All in all, it is clear in light of the rulings that issues related to fundamental rights deserve serious consideration also in respect of intellectual property rights. Finding a fair balance between different fundamental rights in the rapidly developing online environment is surely an issue that is going to keep the courts in Europe busy for years to come.

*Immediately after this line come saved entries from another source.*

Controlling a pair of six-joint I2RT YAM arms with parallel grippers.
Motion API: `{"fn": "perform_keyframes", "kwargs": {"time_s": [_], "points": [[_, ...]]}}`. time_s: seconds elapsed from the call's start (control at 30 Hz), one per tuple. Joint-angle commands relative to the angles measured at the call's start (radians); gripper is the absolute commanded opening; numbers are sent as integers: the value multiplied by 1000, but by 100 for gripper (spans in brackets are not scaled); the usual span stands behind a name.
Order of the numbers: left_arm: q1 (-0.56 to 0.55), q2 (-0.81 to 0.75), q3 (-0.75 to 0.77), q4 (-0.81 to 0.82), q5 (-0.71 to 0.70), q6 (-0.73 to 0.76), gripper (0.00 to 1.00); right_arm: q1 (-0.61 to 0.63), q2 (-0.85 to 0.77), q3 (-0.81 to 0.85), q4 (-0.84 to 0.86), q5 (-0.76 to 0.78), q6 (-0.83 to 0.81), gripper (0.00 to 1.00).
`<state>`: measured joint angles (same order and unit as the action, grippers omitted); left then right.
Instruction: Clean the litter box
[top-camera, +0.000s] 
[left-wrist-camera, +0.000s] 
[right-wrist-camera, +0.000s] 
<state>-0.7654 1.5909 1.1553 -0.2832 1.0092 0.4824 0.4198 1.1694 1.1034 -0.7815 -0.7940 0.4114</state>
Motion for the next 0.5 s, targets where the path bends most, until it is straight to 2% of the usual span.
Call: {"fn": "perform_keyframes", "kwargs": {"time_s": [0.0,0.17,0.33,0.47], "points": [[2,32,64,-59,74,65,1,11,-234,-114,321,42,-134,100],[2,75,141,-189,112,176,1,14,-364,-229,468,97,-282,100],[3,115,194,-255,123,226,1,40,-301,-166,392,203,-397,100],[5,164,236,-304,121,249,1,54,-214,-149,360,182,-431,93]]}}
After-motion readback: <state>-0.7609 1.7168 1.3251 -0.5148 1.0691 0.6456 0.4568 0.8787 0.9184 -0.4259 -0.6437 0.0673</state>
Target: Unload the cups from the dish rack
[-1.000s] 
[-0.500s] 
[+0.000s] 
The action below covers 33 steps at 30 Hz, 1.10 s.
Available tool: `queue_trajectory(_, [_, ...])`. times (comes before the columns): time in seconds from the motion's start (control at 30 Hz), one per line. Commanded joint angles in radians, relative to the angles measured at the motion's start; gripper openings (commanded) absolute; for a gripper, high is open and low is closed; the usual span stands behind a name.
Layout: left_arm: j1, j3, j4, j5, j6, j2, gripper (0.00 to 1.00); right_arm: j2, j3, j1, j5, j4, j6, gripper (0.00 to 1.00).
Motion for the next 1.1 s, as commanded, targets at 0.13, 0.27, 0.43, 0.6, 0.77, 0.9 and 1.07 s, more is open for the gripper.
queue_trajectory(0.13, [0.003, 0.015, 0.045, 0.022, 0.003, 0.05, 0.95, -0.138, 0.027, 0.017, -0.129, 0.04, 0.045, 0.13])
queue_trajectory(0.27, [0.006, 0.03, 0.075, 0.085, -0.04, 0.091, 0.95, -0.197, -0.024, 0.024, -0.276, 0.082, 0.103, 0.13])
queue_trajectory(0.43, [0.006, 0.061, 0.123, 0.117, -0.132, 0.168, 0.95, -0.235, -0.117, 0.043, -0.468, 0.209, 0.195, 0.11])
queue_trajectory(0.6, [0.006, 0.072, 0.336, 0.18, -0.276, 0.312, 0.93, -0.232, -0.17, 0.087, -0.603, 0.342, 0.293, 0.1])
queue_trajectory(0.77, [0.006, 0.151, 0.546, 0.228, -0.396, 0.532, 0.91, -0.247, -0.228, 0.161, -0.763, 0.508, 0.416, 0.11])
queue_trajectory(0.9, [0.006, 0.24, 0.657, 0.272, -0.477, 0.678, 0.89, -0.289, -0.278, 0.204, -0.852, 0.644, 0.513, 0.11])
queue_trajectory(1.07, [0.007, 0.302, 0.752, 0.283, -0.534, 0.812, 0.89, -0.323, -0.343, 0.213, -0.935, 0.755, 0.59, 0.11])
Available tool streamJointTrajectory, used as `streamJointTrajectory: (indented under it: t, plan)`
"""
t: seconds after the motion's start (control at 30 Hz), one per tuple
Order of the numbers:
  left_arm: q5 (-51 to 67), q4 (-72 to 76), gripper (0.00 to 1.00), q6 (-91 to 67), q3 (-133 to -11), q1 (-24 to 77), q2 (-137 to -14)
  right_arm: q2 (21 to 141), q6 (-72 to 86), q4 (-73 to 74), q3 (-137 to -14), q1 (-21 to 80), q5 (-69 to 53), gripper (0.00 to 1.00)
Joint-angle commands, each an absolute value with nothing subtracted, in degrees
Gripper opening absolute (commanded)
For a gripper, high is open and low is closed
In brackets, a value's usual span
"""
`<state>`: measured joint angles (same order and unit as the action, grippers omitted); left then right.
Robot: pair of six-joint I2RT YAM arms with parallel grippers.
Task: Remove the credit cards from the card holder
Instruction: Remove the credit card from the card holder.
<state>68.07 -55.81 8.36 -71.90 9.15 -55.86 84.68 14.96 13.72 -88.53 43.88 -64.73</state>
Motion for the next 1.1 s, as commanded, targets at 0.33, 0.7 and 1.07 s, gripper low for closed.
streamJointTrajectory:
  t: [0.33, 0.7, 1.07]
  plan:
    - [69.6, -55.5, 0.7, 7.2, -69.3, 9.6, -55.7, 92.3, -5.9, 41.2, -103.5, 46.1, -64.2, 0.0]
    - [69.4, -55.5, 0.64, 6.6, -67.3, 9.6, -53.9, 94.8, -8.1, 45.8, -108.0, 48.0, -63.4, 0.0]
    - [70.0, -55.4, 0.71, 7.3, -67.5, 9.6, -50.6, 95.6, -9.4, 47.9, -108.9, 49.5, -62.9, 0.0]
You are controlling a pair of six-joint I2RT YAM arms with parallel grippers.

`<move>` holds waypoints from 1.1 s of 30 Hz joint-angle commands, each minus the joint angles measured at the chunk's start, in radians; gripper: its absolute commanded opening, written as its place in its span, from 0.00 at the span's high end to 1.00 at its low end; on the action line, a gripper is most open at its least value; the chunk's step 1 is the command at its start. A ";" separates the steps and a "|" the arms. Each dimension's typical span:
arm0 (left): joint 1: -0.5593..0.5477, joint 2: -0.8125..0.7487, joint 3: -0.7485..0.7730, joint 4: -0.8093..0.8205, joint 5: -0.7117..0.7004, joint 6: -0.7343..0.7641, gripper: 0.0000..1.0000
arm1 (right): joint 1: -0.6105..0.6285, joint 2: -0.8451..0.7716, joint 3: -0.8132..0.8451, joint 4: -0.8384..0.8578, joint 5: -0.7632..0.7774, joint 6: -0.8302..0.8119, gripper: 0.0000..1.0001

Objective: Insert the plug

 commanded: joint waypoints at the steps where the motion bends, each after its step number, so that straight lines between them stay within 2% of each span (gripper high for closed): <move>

Rulings by The Court of Justice of the European Union:

C-70/10 Scarlet Extended SA v Societe belge des auteurs, compositeurs et editeurs SABAM
C-360/10 Belgische Vereniging van Auteurs, Componisten en Uitgevers SABAM v Netlog NV

Official Journal of the European Union:

Charter of Fundamental Rights of the European Union, OJ C 83, 30.3.2010, p. 389-403.
Directive 2000/31/EC of the European Parliament and of the Council of 8 June 2000 on certain legal aspects of information society services, in particular electronic commerce, in the Internal Market (’Directive on electronic commerce’), OJ L 178, 17.7.2000, p. 1-16.
Directive 2001/29/EC of the European Parliament and of the Council of 22 May 2001 on the harmonisation of certain aspects of copyright and related rights in the information society, OJ L 167, 22.6.2001, p. 10-19.
Directive 2004/48/EC of the European Parliament and of the council of 29 April 2004 on the enforcement of intellectual property rights, OJ L 157, 30.4.2004, p. 45-86.
Directive 2002/58/EC of the European Parliament and of the Council of 12 July 2002 concerning the processing of personal data and the protection of privacy in the electronic communications sector (Directive on privacy and electronic communications), OJ L 201, 31.7.2002, p. 37-47.